2700 Euro für Flüchtlinge

„Es ist großartig, dass eine Schülerschaft sich so engagiert.“ Das Lob von Jürgen Voß, Abteilungsleiter Diakonie Duisburg-West der Grafschafter Diakonie gGmbH – Diakonisches Werk Kirchenkreis Moers, bekamen Meryem Demir und Dürdane Egin stellvertretend für die Jahrgangsstufe 10 der Rheinhauser Heinrich-Heine Gesamtschule bei einem Gläschen schwarzem Tee. 700 Euro hatten die beiden 16-Jährigen ins Regenbogenhaus der Diakonie mitgebracht. Unzählige von durstigen Schülern geleerte, über Monate gesammelte Pfandflaschen und eine lange Schlange am Gebäckstand beim Elternsprechtag brachten das hübsche Sümmchen auf dem Scheck zusammen.

Vorausgegangen war eine Gemeinschaftsleistung mit Durchschlagskraft: Eltern kauften Zutaten ein, die Schüler backten die Köstlichkeiten, die am Verkaufsstand für klingende Kasse sorgten. Lehrerin Sabine Homann stellte ihr Büro für die Flaschen als Zwischenstation zum Pfandautomaten im Supermarkt zur Verfügung. „Die sind einfach klasse!“, brachte die Pädagogin den Einsatz ihrer Schüler auf den Punkt. Tatsächlich war die Spende, die die Diakonie für die Bildungsarbeit in der Flüchtlingshilfe verwenden wird, keine einmalige Sache: Bereits im vergangenen Jahr hatten die Schüler mehr als 2000 Euro für die Flüchtlingsarbeit in Rheinhausen zusammengebracht, dazu kamen die Eintrittsgelder einer Theateraufführung zum Thema Flucht.

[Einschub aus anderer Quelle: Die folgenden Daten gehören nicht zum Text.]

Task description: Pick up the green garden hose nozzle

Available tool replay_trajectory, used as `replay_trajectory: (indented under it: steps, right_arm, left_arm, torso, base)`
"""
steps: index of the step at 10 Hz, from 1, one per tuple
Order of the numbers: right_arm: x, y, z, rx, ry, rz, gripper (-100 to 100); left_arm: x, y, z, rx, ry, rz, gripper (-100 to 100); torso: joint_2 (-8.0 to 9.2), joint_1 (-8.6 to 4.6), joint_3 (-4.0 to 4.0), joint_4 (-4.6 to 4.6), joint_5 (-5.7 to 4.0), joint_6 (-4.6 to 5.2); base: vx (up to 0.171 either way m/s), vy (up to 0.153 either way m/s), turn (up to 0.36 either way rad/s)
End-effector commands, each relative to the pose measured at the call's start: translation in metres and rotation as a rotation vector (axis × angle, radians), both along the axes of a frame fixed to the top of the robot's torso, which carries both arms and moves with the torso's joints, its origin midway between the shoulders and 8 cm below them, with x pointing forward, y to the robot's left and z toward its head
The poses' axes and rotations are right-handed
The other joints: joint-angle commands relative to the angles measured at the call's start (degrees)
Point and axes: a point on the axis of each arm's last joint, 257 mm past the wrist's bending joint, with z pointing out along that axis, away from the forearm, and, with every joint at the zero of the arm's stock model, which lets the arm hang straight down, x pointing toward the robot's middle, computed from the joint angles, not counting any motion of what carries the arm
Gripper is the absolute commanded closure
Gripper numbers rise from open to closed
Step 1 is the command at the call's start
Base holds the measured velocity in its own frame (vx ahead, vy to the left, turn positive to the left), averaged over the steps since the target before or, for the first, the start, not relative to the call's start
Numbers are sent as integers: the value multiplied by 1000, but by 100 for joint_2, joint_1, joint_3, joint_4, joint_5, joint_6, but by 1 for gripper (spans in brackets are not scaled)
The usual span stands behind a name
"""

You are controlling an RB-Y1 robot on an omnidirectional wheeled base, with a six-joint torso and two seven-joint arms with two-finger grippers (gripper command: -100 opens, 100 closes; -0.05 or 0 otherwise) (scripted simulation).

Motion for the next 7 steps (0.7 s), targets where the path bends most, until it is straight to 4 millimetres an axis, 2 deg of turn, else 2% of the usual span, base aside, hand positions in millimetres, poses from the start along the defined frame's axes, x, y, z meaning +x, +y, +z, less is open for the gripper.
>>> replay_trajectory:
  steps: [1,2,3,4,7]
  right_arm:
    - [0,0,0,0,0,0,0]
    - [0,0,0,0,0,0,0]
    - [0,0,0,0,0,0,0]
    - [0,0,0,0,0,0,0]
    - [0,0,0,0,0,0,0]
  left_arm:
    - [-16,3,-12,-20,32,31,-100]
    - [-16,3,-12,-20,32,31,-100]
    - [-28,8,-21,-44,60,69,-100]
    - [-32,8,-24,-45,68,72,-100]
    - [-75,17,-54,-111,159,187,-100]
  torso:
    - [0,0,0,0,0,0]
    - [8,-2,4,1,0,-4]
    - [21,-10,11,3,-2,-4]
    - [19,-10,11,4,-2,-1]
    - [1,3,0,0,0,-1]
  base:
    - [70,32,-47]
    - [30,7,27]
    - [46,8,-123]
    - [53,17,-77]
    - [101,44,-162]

Lohn der Arbeit: Die Flüchtlinge, die die Deutschkurse im Regenbogenhaus besuchen, lernen aus Büchern und anderem pädagogischem Material, das die Diakonie mit der Schülerspende angeschafft haben.

Regebogenhaus als Anlaufstelle

Hintergrund: Die mehr als 600 Flüchtlinge, die derzeit in Rheinhausen leben, begleiten Fachkräfte der Diakonie, etwa über das Stadtteilzentrum Regenbogenhaus an der Beethovenstraße. Zusätzlich kümmern sie sich um die Flüchtlingskinder, die die Freizeitangebote der Diakonie im Regenbogenhaus besuchen. „Das Engagement und die Spendenbereitschaft im Stadtteil ist insgesamt hoch“, sagt Diakonieleiter Jürgen Voß. Ein Beispiel: Mit den großzügigen Sachspenden gelang es bereits, acht Wohnungen, in die Flüchtlinge einziehen werden, mit Möbeln und Hausrat auszustatten.